しかし、課題として複数の端末をどのように連携させるのか、どのように中継ルートを構築するのか、各端末がどのような役割を担うのかなどアドホックネットワーク特有な問題がたくさんあります。
そこで、本研究室ではこれらの複数端末連携技術について研究しています。また、現在は複数周波数に対応したアドホックネットワークについても研究を行っています。

無線ネットワークプロトコルに関する研究

無線システムを構築するためには送信する信号の物理的な振る舞いだけでなく、どのタイミングでどのようなパケットを送信するのかのルールを定義する必要があります。その送信手順のルールをプロトコルと言います。無線におけるプロトコルは信号の性質、無線伝搬など無線通信特有の性質とインターネットや電話など利用するアプリケーションの性質双方に適応させた動作をさせる必要があります。
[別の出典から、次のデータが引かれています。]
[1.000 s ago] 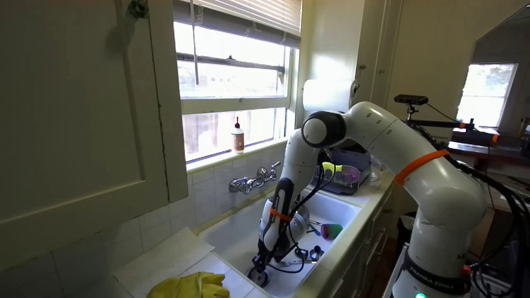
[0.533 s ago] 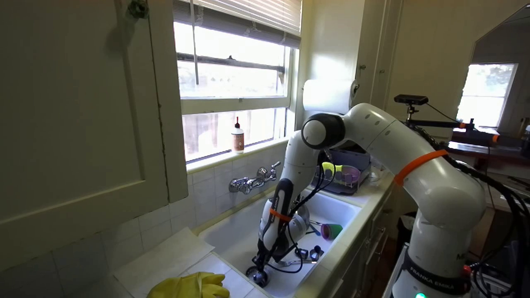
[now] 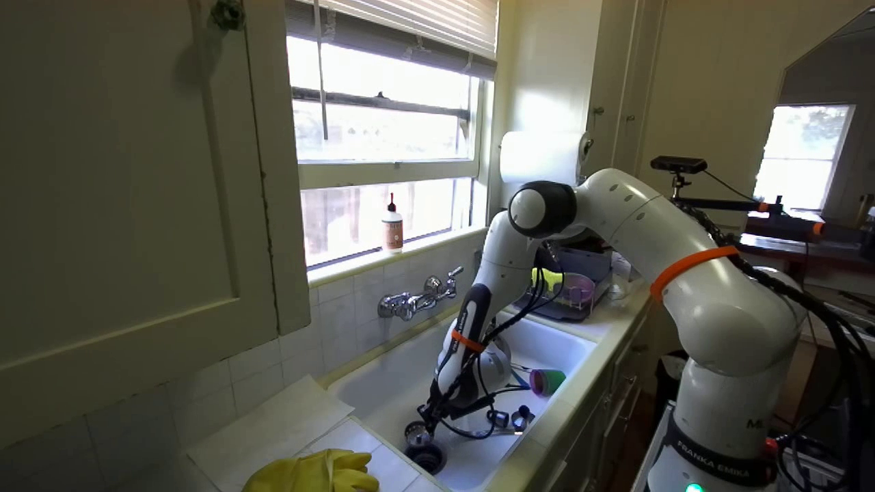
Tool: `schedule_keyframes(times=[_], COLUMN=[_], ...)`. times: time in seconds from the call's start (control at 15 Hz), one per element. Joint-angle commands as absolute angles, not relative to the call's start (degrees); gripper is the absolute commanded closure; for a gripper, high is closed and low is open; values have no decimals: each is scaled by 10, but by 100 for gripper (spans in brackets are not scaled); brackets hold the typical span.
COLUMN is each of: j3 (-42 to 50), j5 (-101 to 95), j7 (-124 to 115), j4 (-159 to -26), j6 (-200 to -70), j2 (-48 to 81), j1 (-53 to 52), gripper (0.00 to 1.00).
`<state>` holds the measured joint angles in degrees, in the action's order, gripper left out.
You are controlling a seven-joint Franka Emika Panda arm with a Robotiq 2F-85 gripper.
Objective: Remove the plug from the drain.
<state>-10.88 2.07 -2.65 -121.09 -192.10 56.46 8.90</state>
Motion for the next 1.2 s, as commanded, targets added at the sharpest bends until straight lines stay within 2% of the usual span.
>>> schedule_keyframes(times=[0.0, 0.27, 0.67, 1.13], j3=[-111, -132, -209, -181], j5=[58, 102, 110, 115], j7=[-80, -132, -167, -201], j4=[-1207, -1212, -1235, -1237], j6=[-1900, -1904, -1967, -1986], j2=[567, 566, 570, 556], j1=[104, 133, 213, 209], gripper=[99, 99, 99, 99])
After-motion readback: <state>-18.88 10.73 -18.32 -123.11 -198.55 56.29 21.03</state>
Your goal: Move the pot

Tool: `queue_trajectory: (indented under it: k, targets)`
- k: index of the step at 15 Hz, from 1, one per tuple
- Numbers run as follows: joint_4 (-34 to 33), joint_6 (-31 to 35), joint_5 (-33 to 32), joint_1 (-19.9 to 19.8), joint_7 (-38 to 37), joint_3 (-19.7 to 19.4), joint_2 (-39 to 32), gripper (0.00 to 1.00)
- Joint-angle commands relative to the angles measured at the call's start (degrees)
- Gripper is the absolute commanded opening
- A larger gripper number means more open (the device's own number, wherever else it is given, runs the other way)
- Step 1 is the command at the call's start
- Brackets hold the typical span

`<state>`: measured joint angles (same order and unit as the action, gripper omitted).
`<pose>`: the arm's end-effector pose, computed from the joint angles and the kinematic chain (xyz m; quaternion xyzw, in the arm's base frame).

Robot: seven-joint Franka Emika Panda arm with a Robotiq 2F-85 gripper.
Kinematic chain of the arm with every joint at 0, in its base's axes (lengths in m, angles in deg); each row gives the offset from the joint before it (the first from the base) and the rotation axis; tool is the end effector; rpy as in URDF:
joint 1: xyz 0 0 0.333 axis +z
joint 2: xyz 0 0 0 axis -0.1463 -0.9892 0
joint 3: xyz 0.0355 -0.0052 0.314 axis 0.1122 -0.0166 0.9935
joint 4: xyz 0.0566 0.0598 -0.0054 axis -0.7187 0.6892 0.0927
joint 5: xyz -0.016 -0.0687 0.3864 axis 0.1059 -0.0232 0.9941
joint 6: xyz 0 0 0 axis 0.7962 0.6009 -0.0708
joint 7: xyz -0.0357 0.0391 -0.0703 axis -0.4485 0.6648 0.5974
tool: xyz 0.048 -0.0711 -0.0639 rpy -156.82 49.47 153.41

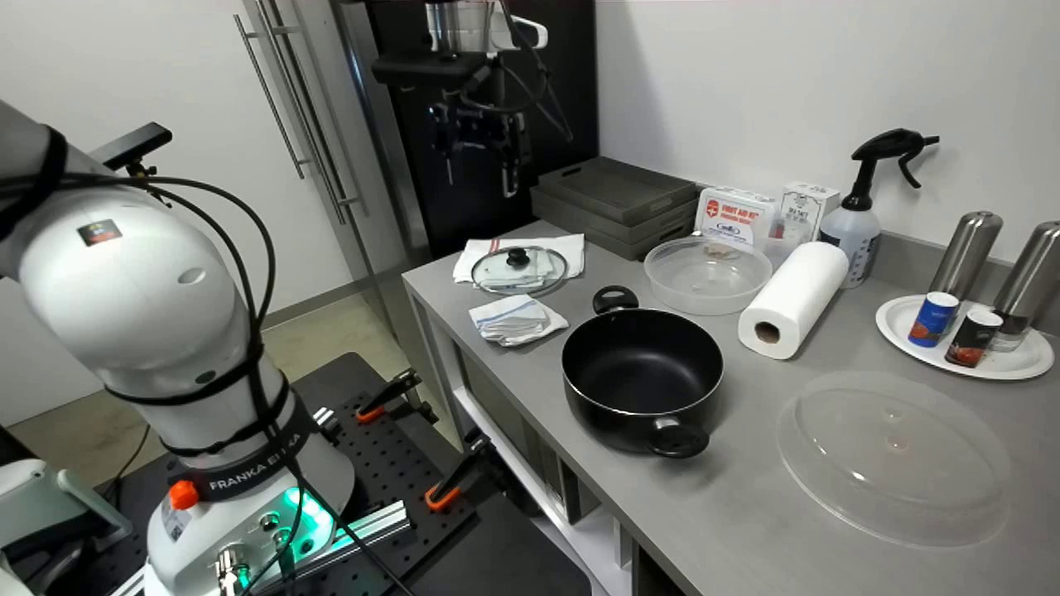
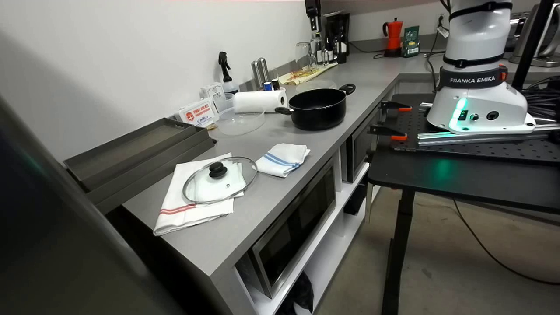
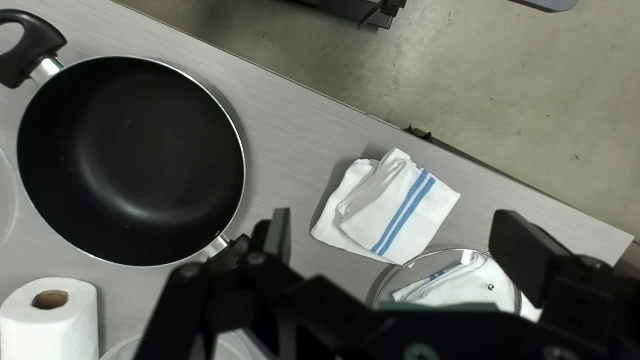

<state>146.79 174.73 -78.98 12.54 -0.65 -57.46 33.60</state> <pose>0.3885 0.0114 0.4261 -0.9921 -0.1213 0.0188 0.0244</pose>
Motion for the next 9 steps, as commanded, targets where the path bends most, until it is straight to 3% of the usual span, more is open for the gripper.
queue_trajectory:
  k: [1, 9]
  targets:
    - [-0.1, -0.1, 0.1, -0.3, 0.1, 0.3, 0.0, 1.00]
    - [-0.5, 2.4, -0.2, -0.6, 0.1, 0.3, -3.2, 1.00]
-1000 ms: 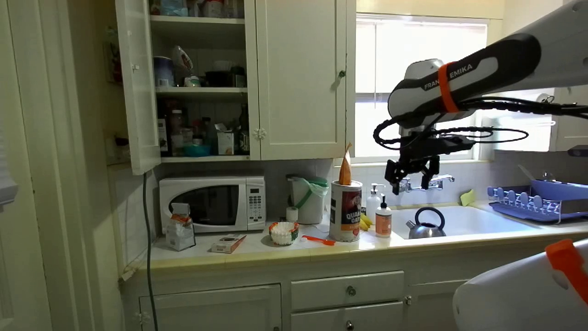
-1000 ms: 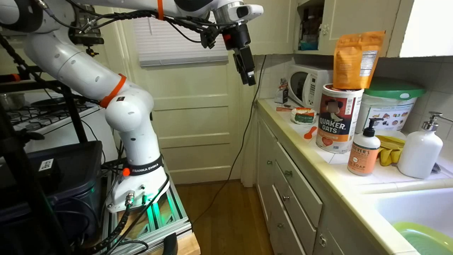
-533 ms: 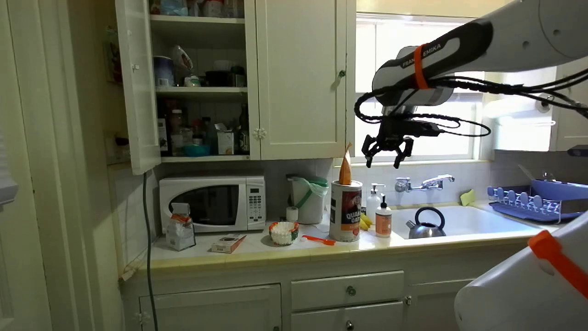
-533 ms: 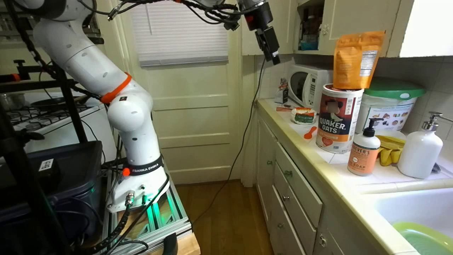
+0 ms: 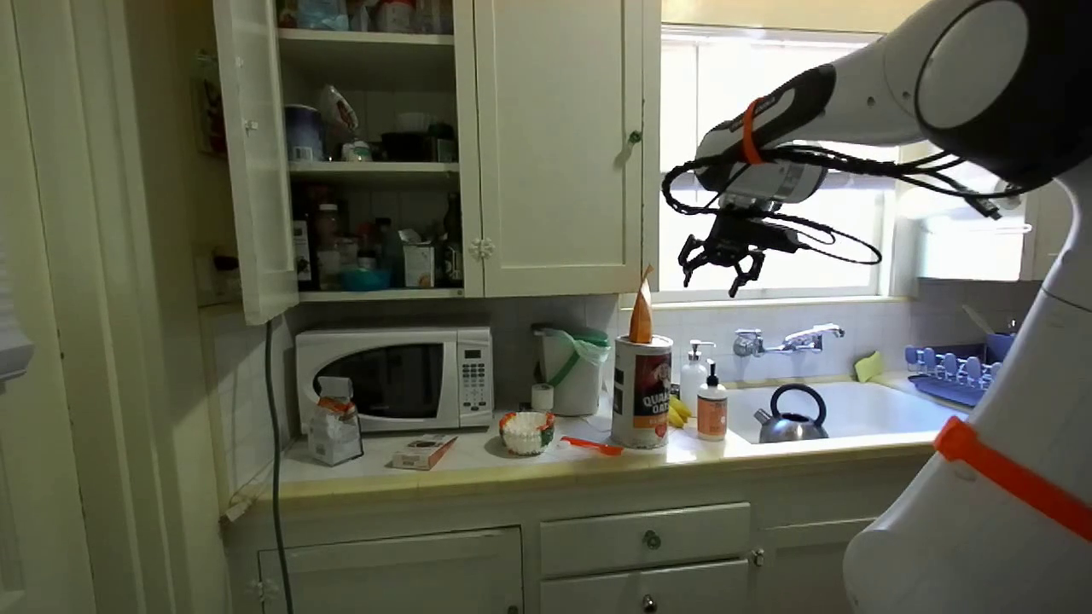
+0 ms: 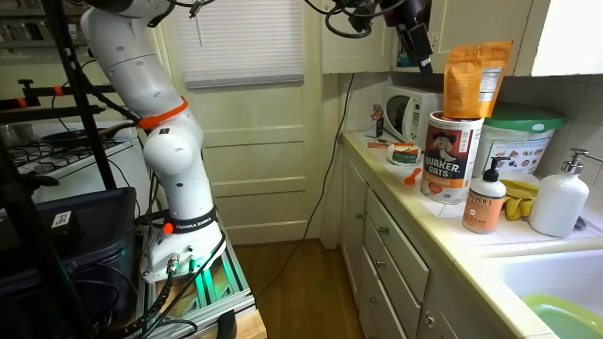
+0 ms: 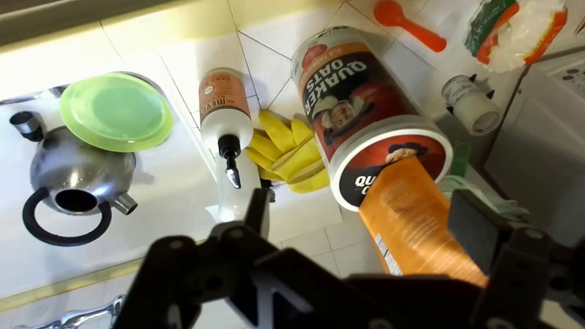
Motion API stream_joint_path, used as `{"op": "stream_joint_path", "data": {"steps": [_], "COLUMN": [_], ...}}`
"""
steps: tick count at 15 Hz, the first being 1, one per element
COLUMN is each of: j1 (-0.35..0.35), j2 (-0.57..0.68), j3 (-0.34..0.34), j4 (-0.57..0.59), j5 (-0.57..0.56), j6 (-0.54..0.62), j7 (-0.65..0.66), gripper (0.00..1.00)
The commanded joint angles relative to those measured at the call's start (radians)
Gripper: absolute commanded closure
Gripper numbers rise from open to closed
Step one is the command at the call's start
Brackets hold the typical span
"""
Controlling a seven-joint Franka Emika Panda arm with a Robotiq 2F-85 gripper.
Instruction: Move the pump bottle with the orange label to the right then press down on the bottle.
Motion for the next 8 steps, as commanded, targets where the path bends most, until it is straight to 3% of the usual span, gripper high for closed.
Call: {"op": "stream_joint_path", "data": {"steps": [1, 8], "j1": [-0.013, -0.015], "j2": [0.022, 0.171], "j3": [0.009, -0.003], "j4": [0.017, 0.138], "j5": [0.011, 0.034], "j6": [-0.001, 0.005], "j7": [-0.005, 0.023], "gripper": [0.00, 0.00]}}
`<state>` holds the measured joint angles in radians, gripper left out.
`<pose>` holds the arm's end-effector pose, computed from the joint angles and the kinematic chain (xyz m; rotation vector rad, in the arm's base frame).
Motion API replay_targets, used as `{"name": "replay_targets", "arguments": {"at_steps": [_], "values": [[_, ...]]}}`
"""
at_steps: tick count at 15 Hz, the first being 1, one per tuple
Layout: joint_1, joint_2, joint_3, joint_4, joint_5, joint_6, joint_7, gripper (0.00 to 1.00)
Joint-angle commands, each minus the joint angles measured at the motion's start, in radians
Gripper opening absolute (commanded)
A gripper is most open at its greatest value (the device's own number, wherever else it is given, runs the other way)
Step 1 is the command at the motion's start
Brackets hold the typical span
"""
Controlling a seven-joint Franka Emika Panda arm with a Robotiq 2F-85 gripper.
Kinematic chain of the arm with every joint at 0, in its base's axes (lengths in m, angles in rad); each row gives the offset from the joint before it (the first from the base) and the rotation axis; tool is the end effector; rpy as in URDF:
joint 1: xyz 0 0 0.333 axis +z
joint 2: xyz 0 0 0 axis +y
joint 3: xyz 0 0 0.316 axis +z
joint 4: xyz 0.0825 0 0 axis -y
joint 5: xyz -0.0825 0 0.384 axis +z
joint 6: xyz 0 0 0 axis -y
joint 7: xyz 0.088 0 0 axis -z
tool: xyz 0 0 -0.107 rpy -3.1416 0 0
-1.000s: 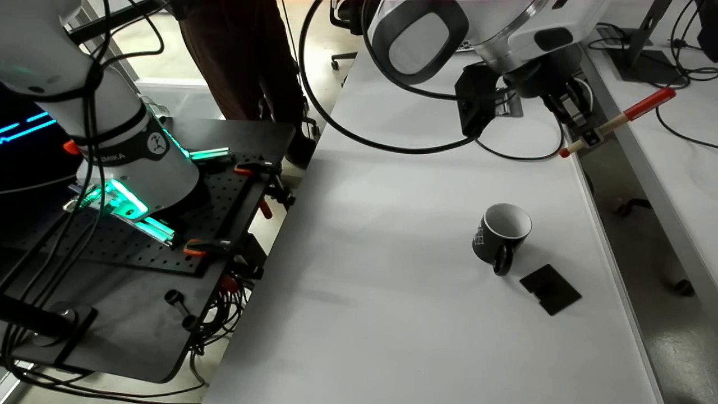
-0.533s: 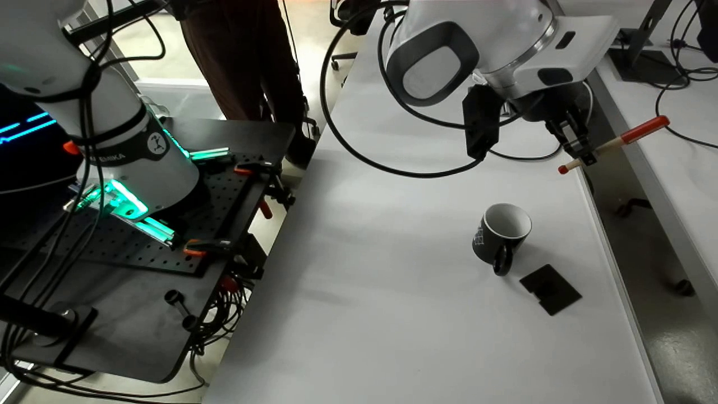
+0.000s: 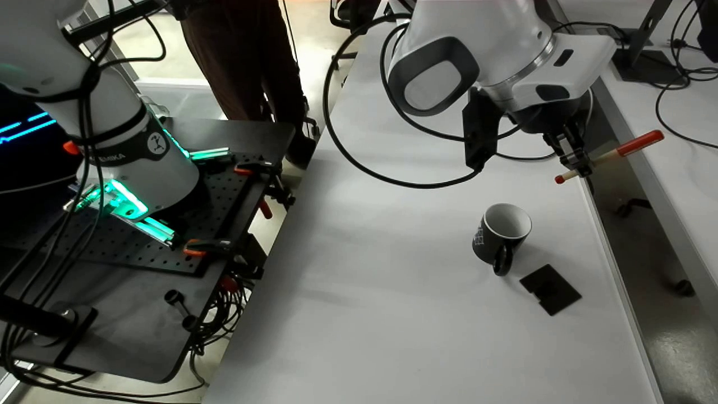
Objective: Pick up the pen from the table and put it in the black cup.
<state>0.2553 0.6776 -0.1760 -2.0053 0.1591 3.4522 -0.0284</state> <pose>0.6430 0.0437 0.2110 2.8510 0.0279 1.1824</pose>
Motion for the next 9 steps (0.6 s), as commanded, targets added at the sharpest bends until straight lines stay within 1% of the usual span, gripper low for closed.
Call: {"name": "replay_targets", "arguments": {"at_steps": [1,6,9], "values": [[-0.013,0.003,0.011,0.004,-0.009,0.005,0.003,0.04],[-0.088,0.024,0.084,0.03,-0.041,0.003,0.016,0.04],[-0.12,0.033,0.113,0.032,-0.046,0.003,0.021,0.04]]}}
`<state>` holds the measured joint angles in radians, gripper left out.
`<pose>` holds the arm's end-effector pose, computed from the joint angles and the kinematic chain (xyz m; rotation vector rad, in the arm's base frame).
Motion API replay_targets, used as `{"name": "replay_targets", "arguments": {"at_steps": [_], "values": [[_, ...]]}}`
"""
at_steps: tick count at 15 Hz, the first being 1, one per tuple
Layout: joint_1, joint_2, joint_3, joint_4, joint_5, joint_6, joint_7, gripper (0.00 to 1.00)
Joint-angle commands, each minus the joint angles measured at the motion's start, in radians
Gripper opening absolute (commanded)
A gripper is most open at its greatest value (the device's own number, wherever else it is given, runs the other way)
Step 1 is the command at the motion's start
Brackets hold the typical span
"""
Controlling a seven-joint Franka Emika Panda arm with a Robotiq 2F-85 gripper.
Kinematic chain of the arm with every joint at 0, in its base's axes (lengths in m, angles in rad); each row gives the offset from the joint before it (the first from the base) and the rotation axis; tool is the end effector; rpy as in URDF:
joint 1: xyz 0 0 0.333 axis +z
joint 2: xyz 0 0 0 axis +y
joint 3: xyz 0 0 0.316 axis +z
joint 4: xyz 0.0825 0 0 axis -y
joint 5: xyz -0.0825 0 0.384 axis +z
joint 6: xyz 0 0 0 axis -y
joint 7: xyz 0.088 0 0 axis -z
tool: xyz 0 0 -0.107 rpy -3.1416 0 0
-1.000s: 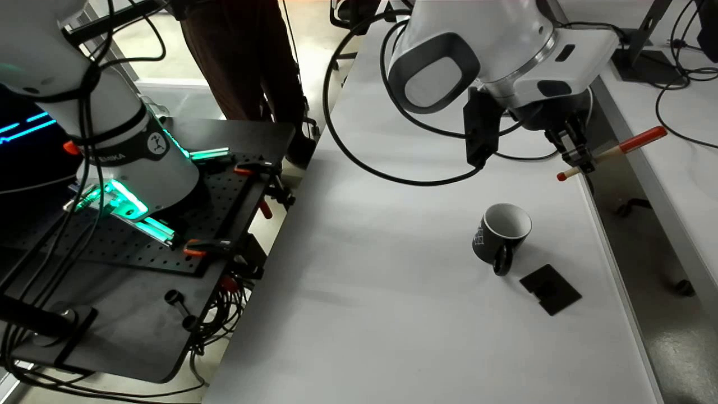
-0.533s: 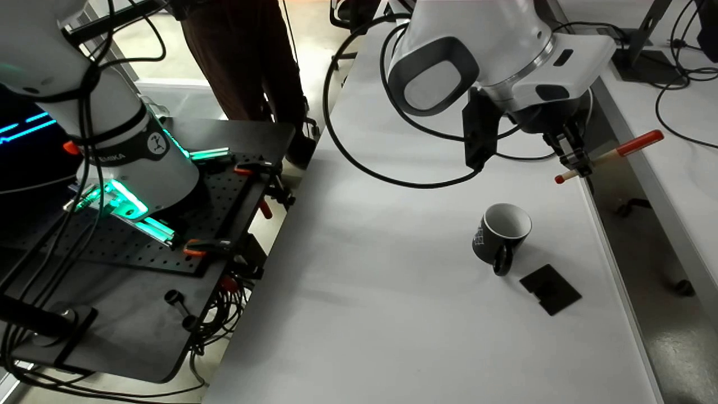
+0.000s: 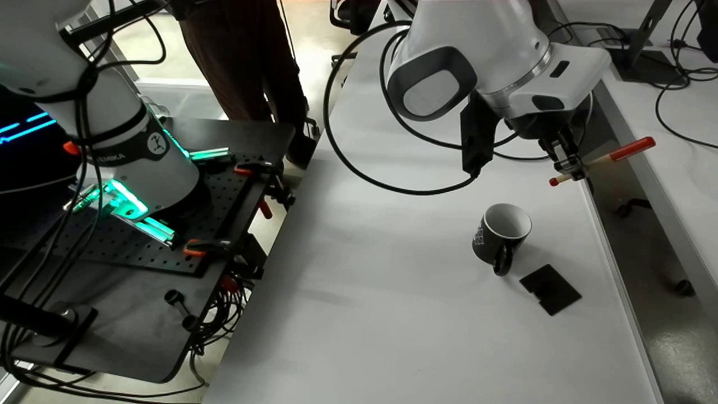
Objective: Pick up the pen from the table and put it in the black cup.
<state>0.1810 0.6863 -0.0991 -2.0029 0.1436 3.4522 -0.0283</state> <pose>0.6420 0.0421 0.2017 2.8943 0.0048 1.1715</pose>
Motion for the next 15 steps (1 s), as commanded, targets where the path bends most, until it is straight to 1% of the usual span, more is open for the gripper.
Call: {"name": "replay_targets", "arguments": {"at_steps": [1,4,15], "values": [[-0.054,0.03,0.041,0.029,-0.029,0.003,0.023,0.04],[-0.075,0.04,0.054,0.025,-0.028,0.003,0.026,0.04],[-0.077,0.099,0.058,0.007,-0.01,0.005,0.055,0.04]]}}
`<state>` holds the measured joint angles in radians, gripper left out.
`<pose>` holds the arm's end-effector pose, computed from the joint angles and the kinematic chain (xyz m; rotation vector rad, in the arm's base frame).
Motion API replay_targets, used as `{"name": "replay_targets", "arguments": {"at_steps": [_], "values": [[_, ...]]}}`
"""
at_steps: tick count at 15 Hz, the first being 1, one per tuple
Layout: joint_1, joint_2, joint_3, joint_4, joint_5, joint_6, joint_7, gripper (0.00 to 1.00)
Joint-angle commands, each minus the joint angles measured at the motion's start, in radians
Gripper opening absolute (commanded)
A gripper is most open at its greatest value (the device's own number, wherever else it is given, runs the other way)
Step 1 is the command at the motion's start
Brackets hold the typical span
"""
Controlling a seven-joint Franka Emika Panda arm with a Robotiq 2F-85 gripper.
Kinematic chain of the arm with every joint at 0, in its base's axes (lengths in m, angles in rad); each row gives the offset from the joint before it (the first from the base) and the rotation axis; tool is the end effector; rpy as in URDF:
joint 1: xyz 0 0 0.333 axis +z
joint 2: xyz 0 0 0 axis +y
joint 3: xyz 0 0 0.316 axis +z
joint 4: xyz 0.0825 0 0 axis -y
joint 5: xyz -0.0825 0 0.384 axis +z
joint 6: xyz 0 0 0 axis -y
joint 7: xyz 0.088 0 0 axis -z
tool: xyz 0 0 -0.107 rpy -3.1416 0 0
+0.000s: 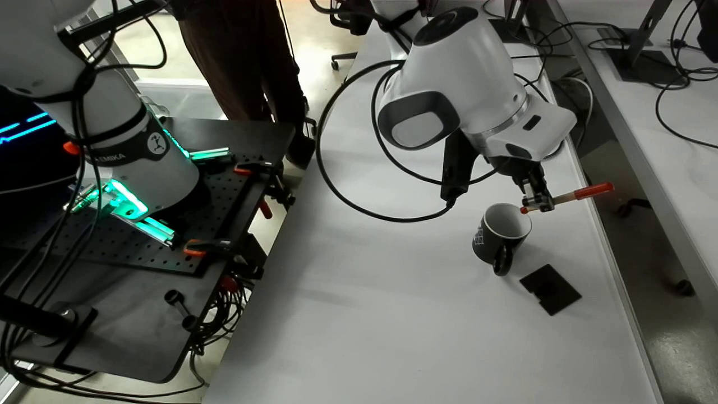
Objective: Pick up the pen from the table and put it in the black cup.
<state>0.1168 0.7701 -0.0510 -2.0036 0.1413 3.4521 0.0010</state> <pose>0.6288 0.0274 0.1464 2.9581 -0.0860 1.0477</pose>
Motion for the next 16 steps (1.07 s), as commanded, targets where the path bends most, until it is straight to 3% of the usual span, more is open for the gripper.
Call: {"name": "replay_targets", "arguments": {"at_steps": [1,4,5,12,13,16], "values": [[-0.013,0.016,0.01,0.007,-0.006,0.005,0.029,0.04],[-0.005,0.02,-0.002,-0.003,0.001,0.005,0.037,0.04],[-0.004,0.015,-0.001,-0.002,-0.01,0.0,0.028,0.15],[-0.006,0.016,-0.002,-0.005,-0.01,-0.001,0.029,0.15],[-0.002,0.016,-0.005,-0.005,-0.008,0.004,0.028,0.04],[-0.018,0.021,0.007,-0.001,-0.017,0.004,0.029,0.04]]}}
本研究室では無線資源の有効活用とアプリケーションへの適応性を考えた無線プロトコルの研究を行っています。

参考資料

  1. Koji Kakinuma, Mai Ohta, Osamu Takyu, Takeo Fujii, “Fusion center controlled MAC protocol for physical wireless parameter conversion sensor networks (PHY-C SN),” IEICE Trans. on Commun, vol.E100-B, no.7, pp.1105-1114, July, 2017.(DOI: 10.1587/transcom.2016SCP0008)
  2. Tomokazu Moriyama, Taiki Nakayama, Takeo Fujii, “Intermittent interval feedback design for multi-stage wireless sensor networks,” Mobile Networks and Applications, April 2017. (DOI: 10.1007/s11036-017-0859-0)

ITSに関する研究

ITS(Intelligent Transportation System)は交通システムを通信技術を利用して高度化する取り組みのことです。特に自動車の円滑な通行と事故防止への取り組みは急務となっており、その対策としてITSが期待されています。ITSでは特に無線通信の担う役割が大きく、自律的に走行する車両同士が互いに連携させることが可能となります。本研究室ではこのITSにおいて車両同士および通信基地局が相互連携し、協力することで連携通信可能なエリアの拡大と信頼性の向上を目指す試みを行っています。

参考資料

  1. Keita Katagiri, Koya Sato, and Takeo Fujii, “Crowdsourcing-assisted Radio Environment Database for V2V Communication, ” Sensors, vol.18, no.4, 1183, 2018.
    MDPI (Open Access)
  2. Cong-Hoang Diem, Koya Sato, Takeo Fujii, “Cooperative distributed STBC transmission scheme for multi-hop V2V communications,” IEICE Trans. on Fundamentals, vol.E99-A, no.1, pp.252-262, Jan. 2016.

無線Software Defined Networkに関する研究

TBA

エッジコンピューティングに関する研究

TBA

無線センシングに関する研究

無線センシング技術は周囲の無線環境が今どのような状況かを把握する技術です。この技術はコグニティブ無線で適応的に通信システムを切り替える際にも必要となる技術です。本研究室では無線センシングに対して無線の物理的な環境認識にとどまらず周囲のネットワーク、端末の電力需要、複数の周波数帯域の様子など多岐にわたる情報の把握を行うことを目指し、その情報取得方法、ネットワークでの共有方法、端末での活用方法などを研究しています。